Previous to this, Marshall was the chief executive of the Economic and Social Research Council (ESRC), from 2000 to 2002. The increasing impact of the ESRC's work, and the regard in which it was held, became apparent at this time. Described as a team player who led quietly but with focus, it is no surprise that Marshall later insisted that any success under his direction was a collective effort and attributable to all staff at the council. However, under his leadership the ESRC achieved the highest proportionate increase in its income, and earned the highest increase of all the research councils in two successive spending reviews. This saw the budget rise from under £70 million to over £110 million; a growth of nearly one third of total income.

Like his predecessor Ron Amman, Marshall was a distinguished social science researcher, before being appointed to the ESRC. Prior appointments included a professorship in sociology at the University of Bath, lecturership and senior lecturership at the University of Essex, Morris Ginsberg Fellowship at the London School of Economics and Political Science, and Postdoctoral Research Fellowship at Nuffield College, Oxford. He has also been a visiting professor at several European universities.

== Research ==
Marshall has made important contributions to interdisciplinary and cross-national comparative work in the social sciences. His main fields of research include social exclusion, equality of opportunity, distributive justice and the culture of economic enterprise, and he has written widely on these topics. He played an instrumental role in the Government Review of social classifications, both as a consultant and as a member of the steering group to the study, which was run jointly by the ESRC and the Office for National Statistics and which resulted in major changes to official classifications.

Marshall's early research was focused on Max Weber and the origins of modern economies. His first book, based on his doctoral thesis, concerned Calvinism and the development of capitalism in seventeenth-century Scotland. In later publications he addressed the complexities of social mobility and social class which were central to the concerns of the so-called ‘Nuffield School’ of sociology. In his co-authored volume, Against the Odds? Social Class and Social Justice in Industrial Societies, published in 1997, Marshall and his colleagues took a cautious and nuanced view of the relationship between social class, social mobility and social justice through educational opportunities. Their research was rooted, in Nuffield style, in a range of social survey empirical data.
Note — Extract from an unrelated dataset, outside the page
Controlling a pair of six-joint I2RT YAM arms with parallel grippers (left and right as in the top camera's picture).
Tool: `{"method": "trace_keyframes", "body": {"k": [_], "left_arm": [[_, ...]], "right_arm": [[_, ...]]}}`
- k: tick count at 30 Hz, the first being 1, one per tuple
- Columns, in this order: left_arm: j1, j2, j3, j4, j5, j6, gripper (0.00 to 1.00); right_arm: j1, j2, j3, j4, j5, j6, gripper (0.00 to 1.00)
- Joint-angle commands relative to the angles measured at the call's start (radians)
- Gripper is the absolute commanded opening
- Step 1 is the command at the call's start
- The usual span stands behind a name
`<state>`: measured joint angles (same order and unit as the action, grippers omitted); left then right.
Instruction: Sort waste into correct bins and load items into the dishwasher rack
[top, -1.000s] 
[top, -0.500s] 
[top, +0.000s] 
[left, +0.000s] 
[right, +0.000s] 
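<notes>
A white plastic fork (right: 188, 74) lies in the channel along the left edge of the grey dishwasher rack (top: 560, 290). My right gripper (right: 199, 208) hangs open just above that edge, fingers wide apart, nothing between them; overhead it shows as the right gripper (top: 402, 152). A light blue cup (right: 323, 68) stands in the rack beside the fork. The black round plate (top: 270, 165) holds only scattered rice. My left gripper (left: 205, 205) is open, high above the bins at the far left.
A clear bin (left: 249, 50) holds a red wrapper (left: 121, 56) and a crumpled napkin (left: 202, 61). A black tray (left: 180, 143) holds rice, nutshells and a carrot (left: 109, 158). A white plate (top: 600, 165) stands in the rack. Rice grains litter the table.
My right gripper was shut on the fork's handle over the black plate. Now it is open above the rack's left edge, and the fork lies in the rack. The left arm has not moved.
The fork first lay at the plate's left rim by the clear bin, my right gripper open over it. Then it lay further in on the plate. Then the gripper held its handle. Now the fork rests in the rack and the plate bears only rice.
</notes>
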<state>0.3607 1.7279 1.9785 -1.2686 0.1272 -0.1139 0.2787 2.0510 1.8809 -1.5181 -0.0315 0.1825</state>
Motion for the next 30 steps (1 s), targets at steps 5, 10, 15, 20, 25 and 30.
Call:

His single-authored volume Repositioning Class: Social Inequality in Industrial Societies, also published in 1997, brought together a number of his essays from the previous decade, in which he argues that public pronouncements about the death of social class were greatly exaggerated. As Marshall wrote in the preface to this volume, “Social class is as important to the understanding of late twentieth-century industrial societies as it was to their early capitalist counterparts and class analysis is probably now in a healthier state than at any previous time in its long sociological history”.

Marshall's main contribution to Nuffield sociology was his connection of concepts of social justice with social mobility. He argued persuasively that political intervention is required to prevent class inequalities from impeding the advance of social justice.

During the 1990s Marshall also played an important part in the creation of the department of sociology at Oxford University, in the teeth of some stiff resistance, especially from among the political scientists who wanted to subsume the subject under their discipline.

== Awards and honours ==
He was an Official Fellow of Nuffield College at the University of Oxford from 1993 until 1999. Elected a Fellow of the British Academy in 2000 and of the Royal Norwegian Society of Sciences and Letters in 2001 and awarded a CBE in 2003 for his services to economic and social science.

Marshall has been awarded honorary degrees by the Universities of Aberdeen, Exeter, Reading and Stirling.